While much effort has been devoted to exploring the literary output of this coterie, less attention has been paid to music: yet some of its members, such as the brothers Robert and Thomas Hudson, were musicians, and some of the poets, such as Robert Ayton, used translation as a way of exploring different literary and musical modes, as can be seen in his translation of Giovanbattista Guarino’s Concorso di occhi amorosi, possibly influenced by Luca Marenzio’s setting of this piece, which appeared in Nicholas Yonge’s collection Musica Transalpina. Another member, William Fowler, also signals his preference for poetry to be set to music: he follows the suggestions of contemporary Italian music in a manuscript fragment, the Lamentatioun of the desolate Olimpia, based on the characters in Ariosto’s Orlando Furioso. Ariosto had been frequently set to music, and five of the pieces in Musica Transalpina are English versions of Ariosto’s stanzas. If Ayton chose a madrigal, Fowler here seems to work on another beloved Italian musical form, the lamento, popular among Italian musicians (like the above-mentioned Luca Marenzio), from Claudio Monteverdi to Adriano Banchieri, who had also chosen Olimpia as the protagonist of one of their compositions; in Fowler’s fragment Olimpia’s lament is treated as a separate lyric piece, rather than as part of a more complex epic as it was in Ariosto.

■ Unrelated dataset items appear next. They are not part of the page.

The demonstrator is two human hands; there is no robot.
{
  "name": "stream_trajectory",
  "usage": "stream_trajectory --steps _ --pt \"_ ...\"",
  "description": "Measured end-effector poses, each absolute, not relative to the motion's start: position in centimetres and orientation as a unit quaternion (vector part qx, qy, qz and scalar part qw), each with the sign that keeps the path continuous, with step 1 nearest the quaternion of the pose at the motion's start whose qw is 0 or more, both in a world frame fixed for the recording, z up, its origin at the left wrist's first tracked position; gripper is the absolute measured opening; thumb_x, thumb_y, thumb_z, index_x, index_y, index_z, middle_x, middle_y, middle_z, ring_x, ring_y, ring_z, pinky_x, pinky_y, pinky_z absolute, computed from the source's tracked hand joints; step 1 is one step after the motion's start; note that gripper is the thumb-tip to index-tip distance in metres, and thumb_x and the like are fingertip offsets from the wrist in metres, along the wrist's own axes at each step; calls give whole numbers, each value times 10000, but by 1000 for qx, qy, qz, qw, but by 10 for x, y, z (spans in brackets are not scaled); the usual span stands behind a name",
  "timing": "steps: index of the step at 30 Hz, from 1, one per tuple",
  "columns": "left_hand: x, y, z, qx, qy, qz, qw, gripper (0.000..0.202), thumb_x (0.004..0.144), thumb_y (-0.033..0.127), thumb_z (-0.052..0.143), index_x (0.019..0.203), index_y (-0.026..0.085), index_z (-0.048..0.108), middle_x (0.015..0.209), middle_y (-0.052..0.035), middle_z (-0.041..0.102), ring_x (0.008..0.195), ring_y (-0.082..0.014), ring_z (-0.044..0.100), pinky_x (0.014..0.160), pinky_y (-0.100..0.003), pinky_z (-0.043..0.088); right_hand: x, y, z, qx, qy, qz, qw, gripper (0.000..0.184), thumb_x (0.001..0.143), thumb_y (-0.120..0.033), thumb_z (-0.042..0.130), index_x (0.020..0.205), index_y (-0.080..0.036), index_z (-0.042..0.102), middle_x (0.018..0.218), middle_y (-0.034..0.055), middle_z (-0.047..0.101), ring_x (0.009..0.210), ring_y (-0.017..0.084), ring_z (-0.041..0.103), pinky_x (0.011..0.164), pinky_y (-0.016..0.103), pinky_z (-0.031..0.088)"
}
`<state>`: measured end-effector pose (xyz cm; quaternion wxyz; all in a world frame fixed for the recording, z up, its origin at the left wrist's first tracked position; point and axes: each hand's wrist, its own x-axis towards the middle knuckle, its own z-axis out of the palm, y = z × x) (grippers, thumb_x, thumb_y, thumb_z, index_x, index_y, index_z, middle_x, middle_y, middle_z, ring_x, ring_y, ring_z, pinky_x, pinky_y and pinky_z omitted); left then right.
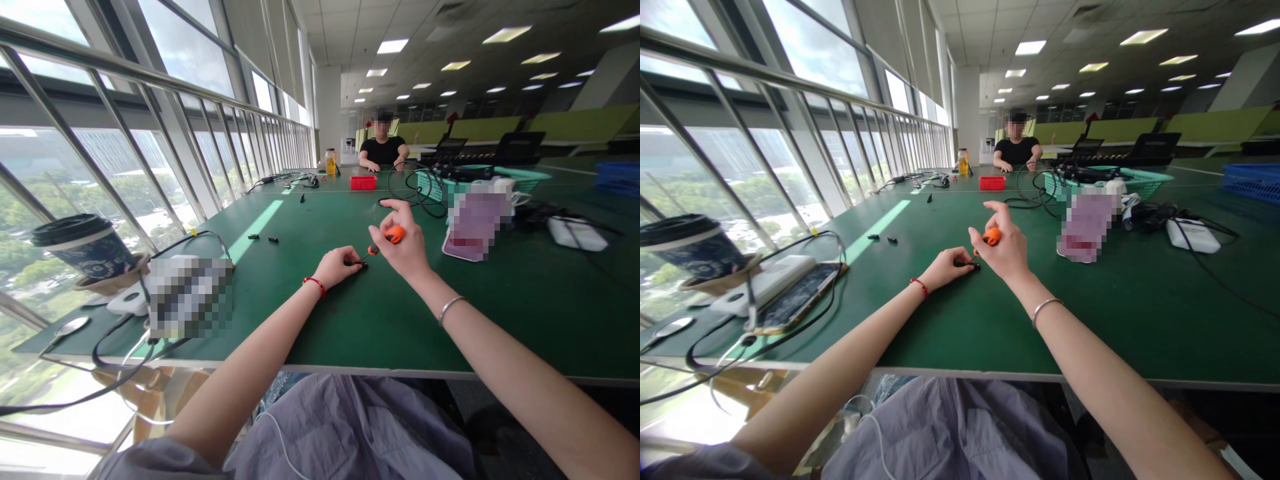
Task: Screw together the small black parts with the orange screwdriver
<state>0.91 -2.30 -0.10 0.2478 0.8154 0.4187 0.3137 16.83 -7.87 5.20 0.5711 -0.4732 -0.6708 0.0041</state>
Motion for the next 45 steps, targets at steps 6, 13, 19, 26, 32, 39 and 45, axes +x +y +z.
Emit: stream_trajectory --steps 6,13,19,26,32,39,45 --pt "9 -24 0 814 416 316 254 94 717 236 656 713 170 590 774 -12 677 754 -144 598 742 -259 483 167 -82 54 -481 -680 29 553 255 760 -434 585 917 -234 587 583 -40 501 520 131 472 594 268 398" --pt "9 -23 0 813 413 317 259 100 719 235 658 712 165 587 768 -14 672 739 -140 590 727 -255 476 169 -78 51 -481 -668 7 568 494 704 -402 634 1150 -234 504 704 -23 558 582 156 523 592 285 419" --pt "8 -23 0 814 412 316 261 101 724 242 654 716 165 588 765 -15 672 733 -139 588 726 -257 475 168 -82 54 -482 -680 38 551 241 744 -434 607 865 -225 605 555 -40 477 531 136 478 590 269 406" --pt "9 -22 -2 816 416 313 253 110 718 245 654 731 161 584 772 -13 663 744 -142 582 739 -262 470 168 -76 49 -448 -685 17 574 505 693 -357 640 1164 -227 511 762 -15 583 564 134 510 560 266 419" --pt "9 -22 -2 819 419 305 246 83 728 231 644 738 166 592 781 -11 673 759 -142 598 747 -257 481 166 -80 52 -492 -670 15 555 267 723 -452 627 846 -215 622 526 -52 459 513 126 465 593 265 406" --pt "9 -22 -1 822 415 304 246 85 727 216 647 744 165 582 795 -11 669 772 -143 598 771 -264 482 167 -74 48 -455 -678 37 577 369 713 -340 624 1059 -216 589 700 -20 553 535 119 486 542 263 409" --pt "9 -22 -1 821 414 303 251 86 729 224 647 740 165 585 790 -11 671 769 -146 598 761 -264 483 167 -74 48 -460 -663 21 591 511 696 -403 659 1151 -208 533 654 -45 514 519 116 469 531 255 399"
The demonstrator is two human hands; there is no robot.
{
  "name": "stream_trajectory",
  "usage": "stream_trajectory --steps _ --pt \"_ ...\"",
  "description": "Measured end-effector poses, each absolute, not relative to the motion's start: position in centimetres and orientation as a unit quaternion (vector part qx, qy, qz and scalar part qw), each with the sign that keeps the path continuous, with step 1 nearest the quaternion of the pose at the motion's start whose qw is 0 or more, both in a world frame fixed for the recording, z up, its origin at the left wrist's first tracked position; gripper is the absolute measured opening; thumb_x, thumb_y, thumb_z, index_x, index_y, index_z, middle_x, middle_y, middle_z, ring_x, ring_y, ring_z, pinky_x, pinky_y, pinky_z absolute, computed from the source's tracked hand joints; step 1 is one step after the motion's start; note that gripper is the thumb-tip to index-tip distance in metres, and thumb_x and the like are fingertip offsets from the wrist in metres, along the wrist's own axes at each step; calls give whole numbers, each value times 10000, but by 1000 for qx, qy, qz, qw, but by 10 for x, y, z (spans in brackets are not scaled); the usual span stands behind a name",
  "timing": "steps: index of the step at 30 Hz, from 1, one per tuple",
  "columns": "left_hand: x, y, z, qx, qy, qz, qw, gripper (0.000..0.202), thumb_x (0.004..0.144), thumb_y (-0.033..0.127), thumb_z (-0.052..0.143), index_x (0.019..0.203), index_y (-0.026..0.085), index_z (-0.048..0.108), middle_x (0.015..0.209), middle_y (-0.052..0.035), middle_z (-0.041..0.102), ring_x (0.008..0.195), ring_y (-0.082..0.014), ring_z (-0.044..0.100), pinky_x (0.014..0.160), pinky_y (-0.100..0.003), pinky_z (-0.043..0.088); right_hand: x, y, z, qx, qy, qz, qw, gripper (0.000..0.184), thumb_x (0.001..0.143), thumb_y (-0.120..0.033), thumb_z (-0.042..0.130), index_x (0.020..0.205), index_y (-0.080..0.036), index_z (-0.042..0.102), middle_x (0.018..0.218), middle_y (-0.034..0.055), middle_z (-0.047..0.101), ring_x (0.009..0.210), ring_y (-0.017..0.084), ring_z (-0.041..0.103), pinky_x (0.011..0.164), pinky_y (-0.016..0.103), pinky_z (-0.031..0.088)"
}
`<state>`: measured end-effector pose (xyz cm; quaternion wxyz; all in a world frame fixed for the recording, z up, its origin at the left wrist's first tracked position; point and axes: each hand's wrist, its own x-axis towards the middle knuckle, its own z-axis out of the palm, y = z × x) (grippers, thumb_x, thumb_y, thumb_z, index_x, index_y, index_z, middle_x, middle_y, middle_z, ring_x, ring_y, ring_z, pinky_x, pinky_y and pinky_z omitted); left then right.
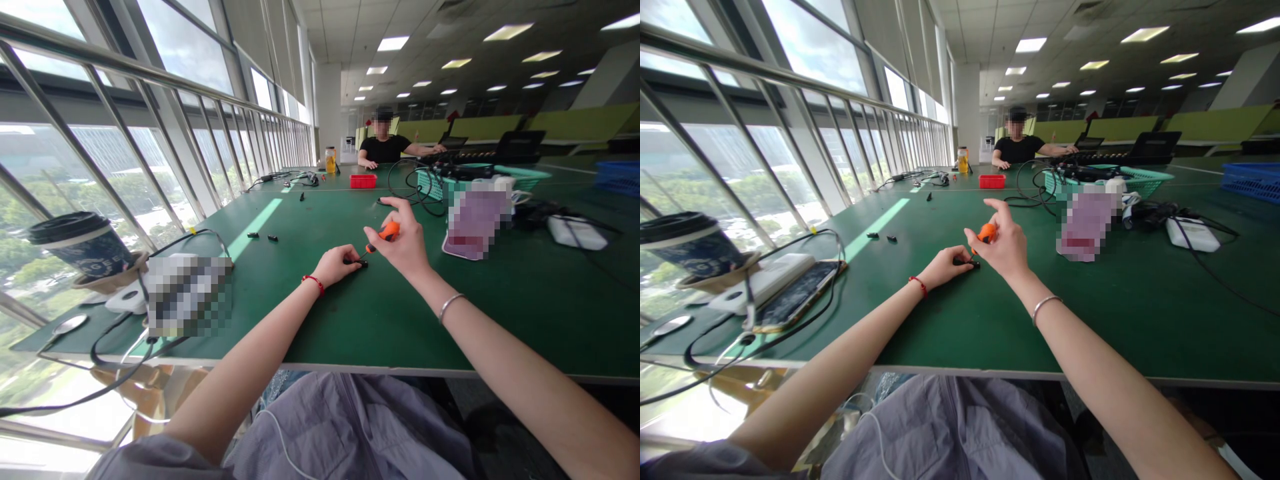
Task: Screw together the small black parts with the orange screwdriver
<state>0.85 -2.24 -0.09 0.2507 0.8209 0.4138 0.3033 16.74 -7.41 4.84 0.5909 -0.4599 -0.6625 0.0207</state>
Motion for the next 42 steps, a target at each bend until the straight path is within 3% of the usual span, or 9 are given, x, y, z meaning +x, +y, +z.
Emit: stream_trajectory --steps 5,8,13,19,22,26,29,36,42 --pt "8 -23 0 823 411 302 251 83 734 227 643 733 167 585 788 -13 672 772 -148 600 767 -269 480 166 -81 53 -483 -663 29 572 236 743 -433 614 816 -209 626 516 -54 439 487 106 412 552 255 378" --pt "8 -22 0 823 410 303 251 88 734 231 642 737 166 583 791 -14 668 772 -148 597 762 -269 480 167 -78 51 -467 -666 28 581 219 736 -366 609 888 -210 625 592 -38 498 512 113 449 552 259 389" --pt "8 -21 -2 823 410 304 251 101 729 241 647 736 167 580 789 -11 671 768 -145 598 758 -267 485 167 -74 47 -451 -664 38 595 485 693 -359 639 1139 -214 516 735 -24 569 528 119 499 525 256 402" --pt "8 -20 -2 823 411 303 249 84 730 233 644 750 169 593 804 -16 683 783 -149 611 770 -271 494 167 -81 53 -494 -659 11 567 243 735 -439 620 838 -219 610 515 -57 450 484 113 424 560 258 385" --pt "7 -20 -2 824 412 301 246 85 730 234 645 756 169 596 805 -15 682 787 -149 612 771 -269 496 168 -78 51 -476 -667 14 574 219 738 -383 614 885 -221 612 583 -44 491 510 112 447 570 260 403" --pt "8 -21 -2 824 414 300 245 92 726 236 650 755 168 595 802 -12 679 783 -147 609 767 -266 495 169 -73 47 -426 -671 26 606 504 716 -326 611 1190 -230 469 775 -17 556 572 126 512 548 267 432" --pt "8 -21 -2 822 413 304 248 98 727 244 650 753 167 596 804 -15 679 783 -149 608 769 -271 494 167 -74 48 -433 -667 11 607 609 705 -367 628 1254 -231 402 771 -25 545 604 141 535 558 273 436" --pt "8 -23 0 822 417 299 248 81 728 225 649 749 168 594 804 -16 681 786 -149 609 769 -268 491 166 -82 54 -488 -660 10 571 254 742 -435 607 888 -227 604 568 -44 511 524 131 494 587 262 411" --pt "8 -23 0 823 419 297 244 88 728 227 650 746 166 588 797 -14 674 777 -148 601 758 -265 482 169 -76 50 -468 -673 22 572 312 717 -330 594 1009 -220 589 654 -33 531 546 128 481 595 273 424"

Starting from these instances I explore the hitherto unknown musical efforts of the Renaissance Scottish court, and its relationship with Italian models imported in northern Europe
Foreword
The volume offers a reflection on the phenomenon of the re-textualization of vocal music in the 16th and 17th century. Its main object of investigation is the contrafactum, an intertextual artifact par excellence that is studied here from multiple points of view.
The first part of the book examines some procedures of textual substitution carried out in various parts of Europe by poets, literati, men of culture, or culturally updated members of the clergy, who produced highly refined contrafacta.
The second part deals with the adaptation of texts dictated by necessities of various kinds (celebratory, political, confessional), often made in a hasty manner and re-using pre-existing vocal compositions, but still able to reveal significant aspects of the history of religious culture in Europe at the time of the Reformations.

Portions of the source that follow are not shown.